◆ **Dataset records**
Start of Block
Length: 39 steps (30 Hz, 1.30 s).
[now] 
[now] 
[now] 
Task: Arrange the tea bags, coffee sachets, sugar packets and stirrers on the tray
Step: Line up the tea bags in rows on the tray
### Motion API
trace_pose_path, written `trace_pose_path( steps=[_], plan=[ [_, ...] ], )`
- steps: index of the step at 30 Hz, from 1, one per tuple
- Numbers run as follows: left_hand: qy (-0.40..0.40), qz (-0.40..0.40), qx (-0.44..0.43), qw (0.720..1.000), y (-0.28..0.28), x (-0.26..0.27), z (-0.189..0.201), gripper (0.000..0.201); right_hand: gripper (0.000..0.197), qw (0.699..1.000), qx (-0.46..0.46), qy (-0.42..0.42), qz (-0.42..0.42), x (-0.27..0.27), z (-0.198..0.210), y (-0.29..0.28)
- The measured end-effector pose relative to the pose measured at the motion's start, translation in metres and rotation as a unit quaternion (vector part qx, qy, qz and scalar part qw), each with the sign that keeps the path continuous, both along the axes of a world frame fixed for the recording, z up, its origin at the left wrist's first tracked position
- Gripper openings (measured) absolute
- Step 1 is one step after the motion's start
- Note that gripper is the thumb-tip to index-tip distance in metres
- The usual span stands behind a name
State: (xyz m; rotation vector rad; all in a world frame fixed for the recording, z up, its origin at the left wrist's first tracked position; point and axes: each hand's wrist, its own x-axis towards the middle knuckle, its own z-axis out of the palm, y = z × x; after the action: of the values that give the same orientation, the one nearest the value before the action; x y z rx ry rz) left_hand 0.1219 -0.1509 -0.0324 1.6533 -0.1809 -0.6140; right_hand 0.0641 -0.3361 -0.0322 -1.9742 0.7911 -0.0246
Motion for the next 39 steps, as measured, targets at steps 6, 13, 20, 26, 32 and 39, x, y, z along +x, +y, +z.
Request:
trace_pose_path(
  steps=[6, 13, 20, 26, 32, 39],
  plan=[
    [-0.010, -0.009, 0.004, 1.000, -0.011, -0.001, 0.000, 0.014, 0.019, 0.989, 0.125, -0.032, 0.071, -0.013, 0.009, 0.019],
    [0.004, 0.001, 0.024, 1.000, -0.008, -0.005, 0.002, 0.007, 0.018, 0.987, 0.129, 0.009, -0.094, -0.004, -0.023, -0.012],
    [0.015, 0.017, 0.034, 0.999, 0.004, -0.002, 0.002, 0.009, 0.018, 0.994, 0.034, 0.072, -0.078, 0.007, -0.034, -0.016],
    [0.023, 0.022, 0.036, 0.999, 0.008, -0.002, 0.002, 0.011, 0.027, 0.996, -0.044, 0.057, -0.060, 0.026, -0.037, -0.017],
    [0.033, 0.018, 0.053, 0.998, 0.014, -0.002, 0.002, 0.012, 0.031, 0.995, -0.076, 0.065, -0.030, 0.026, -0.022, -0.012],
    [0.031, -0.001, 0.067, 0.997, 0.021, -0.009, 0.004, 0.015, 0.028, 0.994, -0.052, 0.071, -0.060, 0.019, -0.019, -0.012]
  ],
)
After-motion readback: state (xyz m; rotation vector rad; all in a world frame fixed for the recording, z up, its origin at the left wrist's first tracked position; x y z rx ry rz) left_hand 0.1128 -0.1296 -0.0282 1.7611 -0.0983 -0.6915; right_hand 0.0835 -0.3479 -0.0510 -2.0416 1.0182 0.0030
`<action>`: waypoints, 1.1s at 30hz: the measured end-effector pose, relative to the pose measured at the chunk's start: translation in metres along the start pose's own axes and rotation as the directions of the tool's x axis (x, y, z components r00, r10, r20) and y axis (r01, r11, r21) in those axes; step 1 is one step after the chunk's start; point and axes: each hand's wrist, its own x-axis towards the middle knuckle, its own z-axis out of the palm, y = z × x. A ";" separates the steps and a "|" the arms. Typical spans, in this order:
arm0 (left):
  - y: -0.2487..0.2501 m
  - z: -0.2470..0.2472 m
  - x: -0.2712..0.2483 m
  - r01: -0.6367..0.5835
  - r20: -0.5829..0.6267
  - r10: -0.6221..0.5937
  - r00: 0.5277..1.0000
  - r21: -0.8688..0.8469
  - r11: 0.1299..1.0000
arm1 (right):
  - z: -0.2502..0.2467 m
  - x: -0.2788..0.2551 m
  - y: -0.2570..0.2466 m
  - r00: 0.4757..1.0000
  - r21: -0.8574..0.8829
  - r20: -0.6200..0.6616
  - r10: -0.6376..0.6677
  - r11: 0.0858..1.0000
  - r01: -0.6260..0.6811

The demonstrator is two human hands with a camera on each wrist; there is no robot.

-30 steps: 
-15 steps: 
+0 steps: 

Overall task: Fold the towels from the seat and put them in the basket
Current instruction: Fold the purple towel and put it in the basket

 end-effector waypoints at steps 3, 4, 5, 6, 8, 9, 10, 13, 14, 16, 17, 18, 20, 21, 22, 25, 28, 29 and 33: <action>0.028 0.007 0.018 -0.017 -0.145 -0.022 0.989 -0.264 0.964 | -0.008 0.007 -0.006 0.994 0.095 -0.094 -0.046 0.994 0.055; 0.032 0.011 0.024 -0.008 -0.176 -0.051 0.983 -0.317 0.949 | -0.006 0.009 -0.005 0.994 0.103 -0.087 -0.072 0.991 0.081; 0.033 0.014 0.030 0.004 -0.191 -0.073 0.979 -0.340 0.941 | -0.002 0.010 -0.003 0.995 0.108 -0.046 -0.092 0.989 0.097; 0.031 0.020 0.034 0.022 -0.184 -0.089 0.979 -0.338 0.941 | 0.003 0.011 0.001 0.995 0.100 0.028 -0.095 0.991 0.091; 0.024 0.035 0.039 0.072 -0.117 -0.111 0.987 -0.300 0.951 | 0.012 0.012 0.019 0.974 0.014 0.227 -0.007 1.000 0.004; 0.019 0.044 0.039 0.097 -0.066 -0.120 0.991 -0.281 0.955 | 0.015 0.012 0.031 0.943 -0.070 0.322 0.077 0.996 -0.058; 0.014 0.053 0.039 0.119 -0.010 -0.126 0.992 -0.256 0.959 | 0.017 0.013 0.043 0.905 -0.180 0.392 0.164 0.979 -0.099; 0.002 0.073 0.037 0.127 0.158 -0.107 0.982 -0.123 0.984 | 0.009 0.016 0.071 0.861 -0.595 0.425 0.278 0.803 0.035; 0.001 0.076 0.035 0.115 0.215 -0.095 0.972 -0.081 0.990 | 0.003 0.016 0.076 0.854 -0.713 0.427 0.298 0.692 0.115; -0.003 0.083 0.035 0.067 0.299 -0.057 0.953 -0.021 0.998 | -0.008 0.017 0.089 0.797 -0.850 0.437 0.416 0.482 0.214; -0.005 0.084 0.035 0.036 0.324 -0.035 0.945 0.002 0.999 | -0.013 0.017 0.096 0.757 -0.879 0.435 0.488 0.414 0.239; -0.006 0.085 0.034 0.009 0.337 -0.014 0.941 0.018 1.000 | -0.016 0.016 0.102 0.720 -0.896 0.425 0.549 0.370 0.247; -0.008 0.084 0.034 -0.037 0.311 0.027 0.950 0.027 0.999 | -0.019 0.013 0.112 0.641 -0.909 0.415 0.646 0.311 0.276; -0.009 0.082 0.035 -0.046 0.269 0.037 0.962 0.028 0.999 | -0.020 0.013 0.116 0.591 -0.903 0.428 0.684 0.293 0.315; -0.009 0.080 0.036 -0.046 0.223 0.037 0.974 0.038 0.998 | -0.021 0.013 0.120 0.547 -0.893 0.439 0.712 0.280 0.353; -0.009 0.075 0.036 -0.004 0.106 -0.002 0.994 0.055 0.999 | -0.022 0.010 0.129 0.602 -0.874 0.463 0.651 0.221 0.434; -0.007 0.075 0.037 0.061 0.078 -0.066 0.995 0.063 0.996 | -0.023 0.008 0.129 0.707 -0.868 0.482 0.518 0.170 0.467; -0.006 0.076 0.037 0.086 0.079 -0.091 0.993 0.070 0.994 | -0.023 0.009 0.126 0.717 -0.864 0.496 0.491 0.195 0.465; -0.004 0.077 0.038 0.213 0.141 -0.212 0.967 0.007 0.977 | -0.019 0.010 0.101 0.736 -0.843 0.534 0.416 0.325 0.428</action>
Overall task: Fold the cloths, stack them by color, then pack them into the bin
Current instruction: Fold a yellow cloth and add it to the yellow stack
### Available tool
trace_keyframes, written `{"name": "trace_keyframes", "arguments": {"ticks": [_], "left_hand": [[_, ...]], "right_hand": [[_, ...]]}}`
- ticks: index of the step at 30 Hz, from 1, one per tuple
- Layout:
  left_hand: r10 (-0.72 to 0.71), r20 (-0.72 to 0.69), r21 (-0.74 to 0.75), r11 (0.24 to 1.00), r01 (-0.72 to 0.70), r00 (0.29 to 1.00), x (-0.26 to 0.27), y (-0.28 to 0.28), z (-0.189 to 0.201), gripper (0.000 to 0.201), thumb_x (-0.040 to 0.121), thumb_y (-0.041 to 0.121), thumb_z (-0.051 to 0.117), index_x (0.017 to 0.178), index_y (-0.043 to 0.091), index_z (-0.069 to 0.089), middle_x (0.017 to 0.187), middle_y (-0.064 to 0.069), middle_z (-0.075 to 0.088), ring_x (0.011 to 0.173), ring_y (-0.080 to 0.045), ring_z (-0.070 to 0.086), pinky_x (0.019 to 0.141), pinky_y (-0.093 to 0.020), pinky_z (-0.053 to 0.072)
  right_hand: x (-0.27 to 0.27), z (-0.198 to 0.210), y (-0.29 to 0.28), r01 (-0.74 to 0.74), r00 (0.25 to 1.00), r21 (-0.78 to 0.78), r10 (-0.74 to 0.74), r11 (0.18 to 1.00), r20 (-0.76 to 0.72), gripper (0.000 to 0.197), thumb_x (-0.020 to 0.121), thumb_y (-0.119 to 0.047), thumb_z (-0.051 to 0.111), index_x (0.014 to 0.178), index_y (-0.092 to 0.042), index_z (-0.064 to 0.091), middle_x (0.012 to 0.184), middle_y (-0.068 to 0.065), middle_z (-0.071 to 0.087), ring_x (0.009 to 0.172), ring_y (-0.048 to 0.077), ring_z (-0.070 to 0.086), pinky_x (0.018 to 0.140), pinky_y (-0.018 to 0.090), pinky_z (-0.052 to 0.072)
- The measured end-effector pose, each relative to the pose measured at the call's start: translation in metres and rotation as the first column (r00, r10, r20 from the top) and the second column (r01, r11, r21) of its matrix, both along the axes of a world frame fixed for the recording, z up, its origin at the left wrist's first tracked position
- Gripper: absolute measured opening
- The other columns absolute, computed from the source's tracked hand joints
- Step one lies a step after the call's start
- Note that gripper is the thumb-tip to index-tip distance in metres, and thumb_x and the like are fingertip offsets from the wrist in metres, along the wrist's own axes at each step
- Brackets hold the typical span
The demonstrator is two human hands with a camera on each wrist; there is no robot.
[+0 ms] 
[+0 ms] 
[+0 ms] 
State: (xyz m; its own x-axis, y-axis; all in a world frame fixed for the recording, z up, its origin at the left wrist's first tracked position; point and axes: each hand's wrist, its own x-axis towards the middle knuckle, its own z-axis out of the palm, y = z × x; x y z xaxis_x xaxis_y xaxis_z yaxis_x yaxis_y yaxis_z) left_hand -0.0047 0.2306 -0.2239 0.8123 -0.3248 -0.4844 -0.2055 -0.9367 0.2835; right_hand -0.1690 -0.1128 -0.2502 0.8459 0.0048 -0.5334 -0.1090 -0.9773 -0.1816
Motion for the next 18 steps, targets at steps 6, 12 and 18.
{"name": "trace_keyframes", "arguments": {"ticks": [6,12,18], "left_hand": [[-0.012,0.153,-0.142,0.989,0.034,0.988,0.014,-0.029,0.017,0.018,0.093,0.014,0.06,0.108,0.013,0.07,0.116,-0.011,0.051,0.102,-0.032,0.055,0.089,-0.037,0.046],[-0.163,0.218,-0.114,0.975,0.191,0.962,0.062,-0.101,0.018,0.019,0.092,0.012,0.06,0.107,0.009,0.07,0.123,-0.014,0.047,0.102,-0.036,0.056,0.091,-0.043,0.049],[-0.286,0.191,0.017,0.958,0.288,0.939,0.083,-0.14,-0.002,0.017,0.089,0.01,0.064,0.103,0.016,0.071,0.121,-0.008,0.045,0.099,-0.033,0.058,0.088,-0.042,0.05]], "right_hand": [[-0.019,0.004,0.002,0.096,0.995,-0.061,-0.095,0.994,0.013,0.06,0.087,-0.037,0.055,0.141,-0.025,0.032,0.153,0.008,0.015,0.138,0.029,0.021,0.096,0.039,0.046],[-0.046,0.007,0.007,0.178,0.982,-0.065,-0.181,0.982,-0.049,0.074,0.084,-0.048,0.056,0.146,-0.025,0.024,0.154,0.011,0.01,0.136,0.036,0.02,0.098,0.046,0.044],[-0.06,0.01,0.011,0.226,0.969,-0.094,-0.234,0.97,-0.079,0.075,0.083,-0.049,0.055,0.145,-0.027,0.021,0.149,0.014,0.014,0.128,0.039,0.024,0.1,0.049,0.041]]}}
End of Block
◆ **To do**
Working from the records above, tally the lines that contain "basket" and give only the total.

◆ **Written reply**
2